-- DATA --
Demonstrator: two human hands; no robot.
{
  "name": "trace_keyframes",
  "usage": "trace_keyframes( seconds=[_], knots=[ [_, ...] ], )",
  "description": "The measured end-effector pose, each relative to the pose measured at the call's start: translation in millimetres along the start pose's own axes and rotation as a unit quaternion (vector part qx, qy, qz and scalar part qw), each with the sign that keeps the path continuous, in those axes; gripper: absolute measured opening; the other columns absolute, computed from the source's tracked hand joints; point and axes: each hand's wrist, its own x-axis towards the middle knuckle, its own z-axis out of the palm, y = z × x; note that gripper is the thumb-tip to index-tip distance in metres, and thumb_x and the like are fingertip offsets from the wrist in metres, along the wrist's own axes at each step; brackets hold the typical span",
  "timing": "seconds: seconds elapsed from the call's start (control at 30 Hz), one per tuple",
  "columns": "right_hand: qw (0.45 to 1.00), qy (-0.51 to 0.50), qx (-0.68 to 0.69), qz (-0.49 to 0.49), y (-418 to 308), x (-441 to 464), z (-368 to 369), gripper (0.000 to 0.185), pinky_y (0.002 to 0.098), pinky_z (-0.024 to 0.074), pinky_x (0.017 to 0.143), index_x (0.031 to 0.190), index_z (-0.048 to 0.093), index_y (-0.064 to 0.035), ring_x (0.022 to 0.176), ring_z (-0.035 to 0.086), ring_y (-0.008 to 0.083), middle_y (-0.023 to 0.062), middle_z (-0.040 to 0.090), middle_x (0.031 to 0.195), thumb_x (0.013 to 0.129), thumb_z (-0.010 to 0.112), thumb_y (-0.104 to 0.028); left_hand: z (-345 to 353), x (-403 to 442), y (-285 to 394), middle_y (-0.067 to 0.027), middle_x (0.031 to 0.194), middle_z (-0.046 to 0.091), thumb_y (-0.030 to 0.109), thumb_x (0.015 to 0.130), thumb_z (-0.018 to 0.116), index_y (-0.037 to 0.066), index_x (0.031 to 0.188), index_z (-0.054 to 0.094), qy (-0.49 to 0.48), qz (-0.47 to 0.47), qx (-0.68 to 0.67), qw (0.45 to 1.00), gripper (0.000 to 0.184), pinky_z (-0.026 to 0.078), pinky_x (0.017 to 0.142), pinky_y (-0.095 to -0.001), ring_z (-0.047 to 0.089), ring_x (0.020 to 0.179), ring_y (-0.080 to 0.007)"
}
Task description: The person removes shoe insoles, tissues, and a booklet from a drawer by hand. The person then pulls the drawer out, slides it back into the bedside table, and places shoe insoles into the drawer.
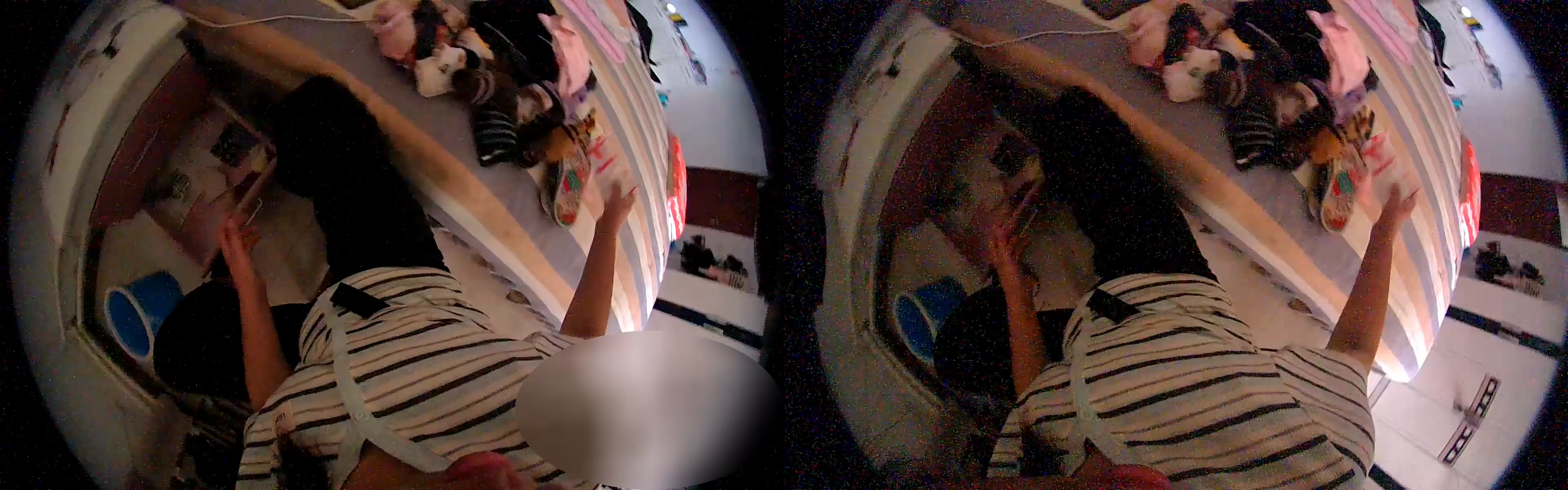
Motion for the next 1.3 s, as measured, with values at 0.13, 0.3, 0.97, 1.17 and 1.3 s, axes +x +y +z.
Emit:
trace_keyframes(
  seconds=[0.13,0.3,0.97,1.17,1.3],
  knots=[
    [0.739,-0.124,-0.628,-0.209,188.7,33.3,-83.8,0.042,0.0359,0.0453,0.073,0.113,0.046,-0.0009,0.082,0.056,0.0279,0.0176,0.058,0.088,0.08,0.054,-0.026,-13.2,-4.3,-11.1,-0.0099,0.108,0.048,0.041,0.083,0.047,0.007,0.121,0.036,0.005,-0.009,-0.001,1.0,0.053,0.04,0.083,-0.0338,0.049,0.097,-0.0187],
    [0.78,-0.027,-0.588,-0.212,45.0,16.9,-21.6,0.041,0.0374,0.0427,0.082,0.113,0.045,-0.0019,0.094,0.052,0.0287,0.0171,0.055,0.098,0.082,0.053,-0.028,-49.9,-7.0,-37.2,-0.0099,0.107,0.05,0.031,0.083,0.051,0.005,0.118,0.038,0.034,0.017,-0.004,0.999,0.046,0.042,0.077,-0.03,0.048,0.097,-0.0172],
    [0.542,-0.802,-0.091,-0.235,-150.0,-462.2,479.2,0.027,0.0316,0.0435,0.074,0.1,0.055,-0.0017,0.084,0.057,0.0242,0.0138,0.058,0.095,0.079,0.055,-0.019,-23.1,26.2,-44.4,-0.0032,0.08,0.05,0.01,0.083,0.047,0.004,0.096,0.048,0.243,-0.019,-0.185,0.952,0.015,0.039,0.058,-0.0236,0.046,0.067,-0.0098],
    [0.472,-0.802,-0.156,-0.331,-104.4,-471.8,507.7,0.03,0.0322,0.043,0.076,0.102,0.054,-0.0031,0.086,0.055,0.0244,0.0135,0.057,0.097,0.078,0.056,-0.021,-23.7,23.0,-34.6,-0.0014,0.079,0.049,0.013,0.084,0.047,0.007,0.098,0.05,0.23,-0.078,-0.249,0.938,0.015,0.041,0.059,-0.0236,0.045,0.066,-0.0094],
    [0.448,-0.792,-0.169,-0.38,-91.1,-451.6,523.1,0.033,0.0326,0.0427,0.077,0.103,0.053,-0.0039,0.087,0.055,0.0246,0.0133,0.056,0.099,0.077,0.057,-0.023,-16.5,26.6,-33.0,-0.0013,0.078,0.048,0.014,0.084,0.047,0.007,0.097,0.05,0.215,-0.097,-0.304,0.923,0.016,0.041,0.06,-0.0242,0.045,0.068,-0.0099]
  ],
)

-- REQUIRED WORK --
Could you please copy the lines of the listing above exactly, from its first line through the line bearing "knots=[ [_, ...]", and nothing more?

-- WRITTEN RESPONSE --
Demonstrator: two human hands; no robot.
{
  "name": "trace_keyframes",
  "usage": "trace_keyframes( seconds=[_], knots=[ [_, ...] ], )",

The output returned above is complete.